» What is being asked:
The records below are to be duplicated exactly as they appear.

BEGIN Input data

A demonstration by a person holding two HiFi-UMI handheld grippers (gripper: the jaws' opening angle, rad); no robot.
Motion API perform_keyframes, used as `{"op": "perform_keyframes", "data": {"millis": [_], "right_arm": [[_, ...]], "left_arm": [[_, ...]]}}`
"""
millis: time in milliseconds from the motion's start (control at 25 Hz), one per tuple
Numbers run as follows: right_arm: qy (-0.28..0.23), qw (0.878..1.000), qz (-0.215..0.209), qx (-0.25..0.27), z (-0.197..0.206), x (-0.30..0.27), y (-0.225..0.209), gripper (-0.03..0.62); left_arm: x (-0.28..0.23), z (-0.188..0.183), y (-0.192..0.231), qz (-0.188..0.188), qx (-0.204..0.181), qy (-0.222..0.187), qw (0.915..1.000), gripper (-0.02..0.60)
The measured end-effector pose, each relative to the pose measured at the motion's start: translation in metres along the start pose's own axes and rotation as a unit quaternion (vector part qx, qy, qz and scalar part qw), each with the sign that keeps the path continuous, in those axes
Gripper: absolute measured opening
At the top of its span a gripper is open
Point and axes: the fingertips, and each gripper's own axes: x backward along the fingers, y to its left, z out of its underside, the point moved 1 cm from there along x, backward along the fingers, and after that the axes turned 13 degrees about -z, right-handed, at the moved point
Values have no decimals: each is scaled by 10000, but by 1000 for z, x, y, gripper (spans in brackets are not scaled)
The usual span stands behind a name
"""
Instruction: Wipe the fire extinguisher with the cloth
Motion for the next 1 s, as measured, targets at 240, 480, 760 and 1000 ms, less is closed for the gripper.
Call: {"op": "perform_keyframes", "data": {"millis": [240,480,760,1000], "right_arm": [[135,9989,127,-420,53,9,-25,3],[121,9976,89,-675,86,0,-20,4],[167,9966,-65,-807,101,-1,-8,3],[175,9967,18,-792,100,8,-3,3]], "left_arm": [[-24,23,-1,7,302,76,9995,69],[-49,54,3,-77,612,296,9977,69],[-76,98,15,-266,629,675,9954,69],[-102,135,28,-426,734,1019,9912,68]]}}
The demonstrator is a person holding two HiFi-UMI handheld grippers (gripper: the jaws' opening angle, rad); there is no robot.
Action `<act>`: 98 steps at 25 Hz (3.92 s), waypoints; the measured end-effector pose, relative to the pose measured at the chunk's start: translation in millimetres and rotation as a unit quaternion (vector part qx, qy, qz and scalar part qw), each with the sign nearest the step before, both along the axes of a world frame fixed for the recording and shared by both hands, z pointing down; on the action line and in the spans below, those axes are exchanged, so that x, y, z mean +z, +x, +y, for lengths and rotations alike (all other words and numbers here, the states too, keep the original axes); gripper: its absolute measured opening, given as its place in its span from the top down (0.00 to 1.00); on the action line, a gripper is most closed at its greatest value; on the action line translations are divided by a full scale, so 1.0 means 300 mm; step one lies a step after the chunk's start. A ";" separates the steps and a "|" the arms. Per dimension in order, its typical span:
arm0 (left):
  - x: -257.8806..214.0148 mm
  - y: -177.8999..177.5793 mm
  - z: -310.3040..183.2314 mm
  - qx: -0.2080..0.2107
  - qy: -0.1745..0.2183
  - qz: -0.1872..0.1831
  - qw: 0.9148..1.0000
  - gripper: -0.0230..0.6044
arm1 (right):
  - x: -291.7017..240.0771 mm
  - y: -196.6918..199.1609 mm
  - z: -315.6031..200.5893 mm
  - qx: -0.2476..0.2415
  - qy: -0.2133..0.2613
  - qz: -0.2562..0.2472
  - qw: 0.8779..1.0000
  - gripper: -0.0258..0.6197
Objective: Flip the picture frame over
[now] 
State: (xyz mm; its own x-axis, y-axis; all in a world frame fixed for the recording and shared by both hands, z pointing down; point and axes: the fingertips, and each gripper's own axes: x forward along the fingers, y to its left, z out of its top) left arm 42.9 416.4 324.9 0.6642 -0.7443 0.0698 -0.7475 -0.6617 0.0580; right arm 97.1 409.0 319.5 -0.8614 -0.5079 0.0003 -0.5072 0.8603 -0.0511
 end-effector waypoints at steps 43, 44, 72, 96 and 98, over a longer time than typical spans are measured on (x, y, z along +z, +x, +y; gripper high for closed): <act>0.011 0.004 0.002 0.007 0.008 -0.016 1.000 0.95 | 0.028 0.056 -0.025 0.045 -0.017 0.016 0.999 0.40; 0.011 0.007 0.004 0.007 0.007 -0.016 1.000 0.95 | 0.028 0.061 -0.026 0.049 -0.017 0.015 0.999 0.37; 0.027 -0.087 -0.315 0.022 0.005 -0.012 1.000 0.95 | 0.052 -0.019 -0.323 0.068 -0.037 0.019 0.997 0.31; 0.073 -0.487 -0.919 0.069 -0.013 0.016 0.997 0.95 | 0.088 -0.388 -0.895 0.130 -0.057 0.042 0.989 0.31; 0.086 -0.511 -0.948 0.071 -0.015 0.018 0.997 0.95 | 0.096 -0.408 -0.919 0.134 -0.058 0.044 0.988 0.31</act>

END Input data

» Exercise answer:
A demonstration by a person holding two HiFi-UMI handheld grippers (gripper: the jaws' opening angle, rad); no robot.
Motion API perform_keyframes, used as `{"op": "perform_keyframes", "data": {"millis": [_], "right_arm": [[_, ...]], "left_arm": [[_, ...]]}}`
"""
millis: time in milliseconds from the motion's start (control at 25 Hz), one per tuple
Numbers run as follows: right_arm: qy (-0.28..0.23), qw (0.878..1.000), qz (-0.215..0.209), qx (-0.25..0.27), z (-0.197..0.206), x (-0.30..0.27), y (-0.225..0.209), gripper (-0.03..0.62); left_arm: x (-0.28..0.23), z (-0.188..0.183), y (-0.192..0.231), qz (-0.188..0.188), qx (-0.204..0.181), qy (-0.222..0.187), qw (0.915..1.000), gripper (-0.02..0.60)
The measured end-effector pose, each relative to the pose measured at the motion's start: translation in metres along the start pose's own axes and rotation as a unit quaternion (vector part qx, qy, qz and scalar part qw), each with the sign that keeps the path continuous, in those axes
Gripper: absolute measured opening
At the top of its span a gripper is open
Point and axes: the fingertips, and each gripper's own axes: x backward along the fingers, y to its left, z out of its underside, the point moved 1 cm from there along x, backward along the fingers, and after that the axes turned 13 degrees about -z, right-handed, at the moved point
Values have no decimals: each is scaled by 10000, but by 1000 for z, x, y, gripper (spans in brackets are not scaled)
The usual span stands behind a name
"""
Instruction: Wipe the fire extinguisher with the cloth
Motion for the next 1 s, as measured, targets at 240, 480, 760 and 1000 ms, less is closed for the gripper.
Call: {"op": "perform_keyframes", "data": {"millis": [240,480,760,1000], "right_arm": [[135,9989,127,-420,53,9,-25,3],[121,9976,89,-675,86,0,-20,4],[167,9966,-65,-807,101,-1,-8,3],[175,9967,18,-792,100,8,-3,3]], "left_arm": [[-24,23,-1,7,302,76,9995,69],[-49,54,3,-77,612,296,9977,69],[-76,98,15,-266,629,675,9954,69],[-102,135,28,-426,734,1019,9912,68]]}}
The demonstrator is a person holding two HiFi-UMI handheld grippers (gripper: the jaws' opening angle, rad); there is no robot.
Action `<act>`: 98 steps at 25 Hz (3.92 s), waypoints; the measured end-effector pose, relative to the pose measured at the chunk's start: translation in millimetres and rotation as a unit quaternion (vector part qx, qy, qz and scalar part qw), each with the sign nearest the step before, both along the axes of a world frame fixed for the recording and shared by both hands, z pointing down; on the action line and in the spans below, those axes are exchanged, so that x, y, z mean +z, +x, +y, for lengths and rotations alike (all other words and numbers here, the states too, keep the original axes); gripper: its absolute measured opening, given as its place in its span from the top down (0.00 to 1.00); on the action line, a gripper is most closed at its greatest value; on the action line translations are divided by a full scale, so 1.0 means 300 mm; step one lies a step after the chunk's start. A ";" separates the steps and a "|" the arms. Per dimension in order, its typical span:
arm0 (left):
  - x: -257.8806..214.0148 mm
  - y: -177.8999..177.5793 mm
  - z: -310.3040..183.2314 mm
  - qx: -0.2080..0.2107
  - qy: -0.1745..0.2183
  - qz: -0.1872..0.1831
  - qw: 0.9148..1.0000
  - gripper: -0.0230..0.6044
arm1 (right):
  - x: -291.7017..240.0771 mm
  - y: -196.6918..199.1609 mm
  - z: -315.6031..200.5893 mm
  - qx: -0.2476..0.2415
  - qy: -0.2133..0.2613
  - qz: -0.2562..0.2472
  - qw: 0.8779..1.0000
  - gripper: -0.0258..0.6197
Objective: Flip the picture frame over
[now] 
State: (xyz mm; its own x-axis, y-axis; all in a world frame fixed for the recording and shared by both hands, z pointing down; point and axes: the fingertips, and each gripper's own axes: x forward along the fingers, y to its left, z out of its top) left arm 42.9 416.4 324.9 0.6642 -0.7443 0.0698 -0.7475 -0.6617 0.0580; right arm 97.1 409.0 319.5 -0.8614 -0.5079 0.0003 -0.5072 0.8603 -0.0511
 end-effector waypoints at steps 43, 44, 72, 96 and 98, over a longer time than typical spans are measured on (x, y, z along +z, +x, +y; gripper high for closed): <act>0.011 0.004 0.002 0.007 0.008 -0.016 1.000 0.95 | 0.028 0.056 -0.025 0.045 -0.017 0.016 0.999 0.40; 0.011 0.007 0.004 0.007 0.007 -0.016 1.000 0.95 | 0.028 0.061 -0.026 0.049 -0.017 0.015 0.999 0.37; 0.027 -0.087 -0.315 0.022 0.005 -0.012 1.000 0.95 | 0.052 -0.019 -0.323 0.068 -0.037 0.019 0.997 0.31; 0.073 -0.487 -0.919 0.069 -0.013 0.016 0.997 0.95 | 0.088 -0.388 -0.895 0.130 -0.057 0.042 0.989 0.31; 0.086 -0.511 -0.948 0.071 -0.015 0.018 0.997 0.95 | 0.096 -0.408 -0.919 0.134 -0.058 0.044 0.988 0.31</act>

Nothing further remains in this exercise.